Given data →
------------
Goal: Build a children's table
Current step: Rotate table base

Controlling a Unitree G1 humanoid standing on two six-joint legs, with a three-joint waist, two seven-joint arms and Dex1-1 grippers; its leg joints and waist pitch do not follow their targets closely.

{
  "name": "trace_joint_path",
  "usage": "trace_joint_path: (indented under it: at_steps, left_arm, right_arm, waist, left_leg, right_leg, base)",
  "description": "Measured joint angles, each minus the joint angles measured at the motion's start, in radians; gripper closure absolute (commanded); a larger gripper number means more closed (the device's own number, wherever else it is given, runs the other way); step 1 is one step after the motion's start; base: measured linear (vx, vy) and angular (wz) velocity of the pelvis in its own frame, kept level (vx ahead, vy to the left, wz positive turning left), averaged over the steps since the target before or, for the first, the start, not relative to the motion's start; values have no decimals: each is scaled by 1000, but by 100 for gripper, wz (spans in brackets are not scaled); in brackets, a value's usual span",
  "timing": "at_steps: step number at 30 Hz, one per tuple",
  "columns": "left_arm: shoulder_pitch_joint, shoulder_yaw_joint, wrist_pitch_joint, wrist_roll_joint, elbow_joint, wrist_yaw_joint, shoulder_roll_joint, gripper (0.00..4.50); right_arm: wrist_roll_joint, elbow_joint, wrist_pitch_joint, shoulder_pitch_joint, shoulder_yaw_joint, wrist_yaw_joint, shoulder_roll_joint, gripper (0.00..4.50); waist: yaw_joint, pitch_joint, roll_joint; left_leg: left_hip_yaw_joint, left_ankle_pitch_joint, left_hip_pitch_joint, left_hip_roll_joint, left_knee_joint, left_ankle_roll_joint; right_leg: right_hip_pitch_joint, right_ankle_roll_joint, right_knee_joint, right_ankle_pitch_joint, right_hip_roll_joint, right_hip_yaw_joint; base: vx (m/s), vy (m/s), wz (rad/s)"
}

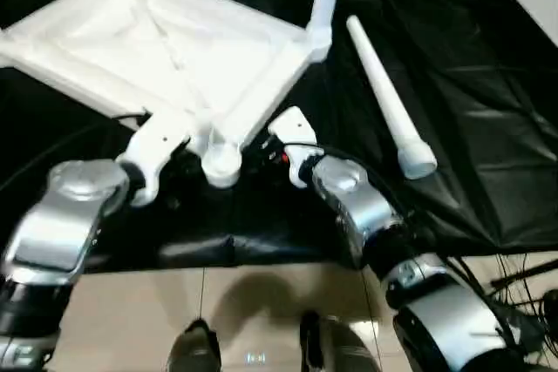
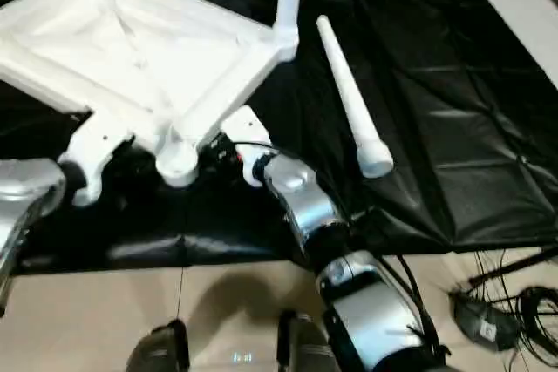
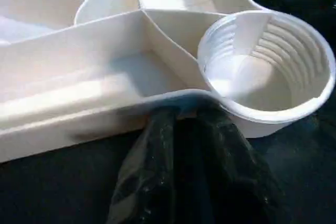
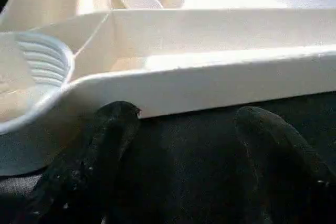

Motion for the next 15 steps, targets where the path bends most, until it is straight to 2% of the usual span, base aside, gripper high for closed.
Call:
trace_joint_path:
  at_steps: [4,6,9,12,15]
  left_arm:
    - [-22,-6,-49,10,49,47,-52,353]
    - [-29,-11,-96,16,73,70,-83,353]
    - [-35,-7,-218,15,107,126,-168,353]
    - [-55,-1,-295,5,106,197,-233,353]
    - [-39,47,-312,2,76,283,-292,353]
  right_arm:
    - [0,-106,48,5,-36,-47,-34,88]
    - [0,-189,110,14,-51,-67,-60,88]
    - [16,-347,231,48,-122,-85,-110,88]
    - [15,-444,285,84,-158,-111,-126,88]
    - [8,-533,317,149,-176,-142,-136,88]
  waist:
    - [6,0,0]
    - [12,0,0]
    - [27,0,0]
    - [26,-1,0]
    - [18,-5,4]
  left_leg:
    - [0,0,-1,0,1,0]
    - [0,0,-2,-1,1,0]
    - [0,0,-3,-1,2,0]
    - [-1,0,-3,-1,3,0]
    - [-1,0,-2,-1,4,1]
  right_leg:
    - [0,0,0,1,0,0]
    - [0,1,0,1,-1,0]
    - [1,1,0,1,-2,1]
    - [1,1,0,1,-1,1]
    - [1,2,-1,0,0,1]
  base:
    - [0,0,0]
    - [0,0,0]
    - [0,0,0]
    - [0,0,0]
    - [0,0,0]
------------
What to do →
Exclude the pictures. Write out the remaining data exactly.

Exercise output →
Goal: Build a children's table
Current step: Rotate table base

Controlling a Unitree G1 humanoid standing on two six-joint legs, with a three-joint waist, two seven-joint arms and Dex1-1 grippers; its leg joints and waist pitch do not follow their targets closely.

{
  "name": "trace_joint_path",
  "usage": "trace_joint_path: (indented under it: at_steps, left_arm, right_arm, waist, left_leg, right_leg, base)",
  "description": "Measured joint angles, each minus the joint angles measured at the motion's start, in radians; gripper closure absolute (commanded); a larger gripper number means more closed (the device's own number, wherever else it is given, runs the other way); step 1 is one step after the motion's start; base: measured linear (vx, vy) and angular (wz) velocity of the pelvis in its own frame, kept level (vx ahead, vy to the left, wz positive turning left), averaged over the steps since the target before or, for the first, the start, not relative to the motion's start; values have no decimals: each is scaled by 1000, but by 100 for gripper, wz (spans in brackets are not scaled); in brackets, a value's usual span",
  "timing": "at_steps: step number at 30 Hz, one per tuple",
  "columns": "left_arm: shoulder_pitch_joint, shoulder_yaw_joint, wrist_pitch_joint, wrist_roll_joint, elbow_joint, wrist_yaw_joint, shoulder_roll_joint, gripper (0.00..4.50); right_arm: wrist_roll_joint, elbow_joint, wrist_pitch_joint, shoulder_pitch_joint, shoulder_yaw_joint, wrist_yaw_joint, shoulder_roll_joint, gripper (0.00..4.50); waist: yaw_joint, pitch_joint, roll_joint; left_leg: left_hip_yaw_joint, left_ankle_pitch_joint, left_hip_pitch_joint, left_hip_roll_joint, left_knee_joint, left_ankle_roll_joint; right_leg: right_hip_pitch_joint, right_ankle_roll_joint, right_knee_joint, right_ankle_pitch_joint, right_hip_roll_joint, right_hip_yaw_joint; base: vx (m/s), vy (m/s), wz (rad/s)"
}


Motion for the next 15 steps, targets where the path bends most, until it is straight to 2% of the usual span, base aside, gripper high for closed.
Call:
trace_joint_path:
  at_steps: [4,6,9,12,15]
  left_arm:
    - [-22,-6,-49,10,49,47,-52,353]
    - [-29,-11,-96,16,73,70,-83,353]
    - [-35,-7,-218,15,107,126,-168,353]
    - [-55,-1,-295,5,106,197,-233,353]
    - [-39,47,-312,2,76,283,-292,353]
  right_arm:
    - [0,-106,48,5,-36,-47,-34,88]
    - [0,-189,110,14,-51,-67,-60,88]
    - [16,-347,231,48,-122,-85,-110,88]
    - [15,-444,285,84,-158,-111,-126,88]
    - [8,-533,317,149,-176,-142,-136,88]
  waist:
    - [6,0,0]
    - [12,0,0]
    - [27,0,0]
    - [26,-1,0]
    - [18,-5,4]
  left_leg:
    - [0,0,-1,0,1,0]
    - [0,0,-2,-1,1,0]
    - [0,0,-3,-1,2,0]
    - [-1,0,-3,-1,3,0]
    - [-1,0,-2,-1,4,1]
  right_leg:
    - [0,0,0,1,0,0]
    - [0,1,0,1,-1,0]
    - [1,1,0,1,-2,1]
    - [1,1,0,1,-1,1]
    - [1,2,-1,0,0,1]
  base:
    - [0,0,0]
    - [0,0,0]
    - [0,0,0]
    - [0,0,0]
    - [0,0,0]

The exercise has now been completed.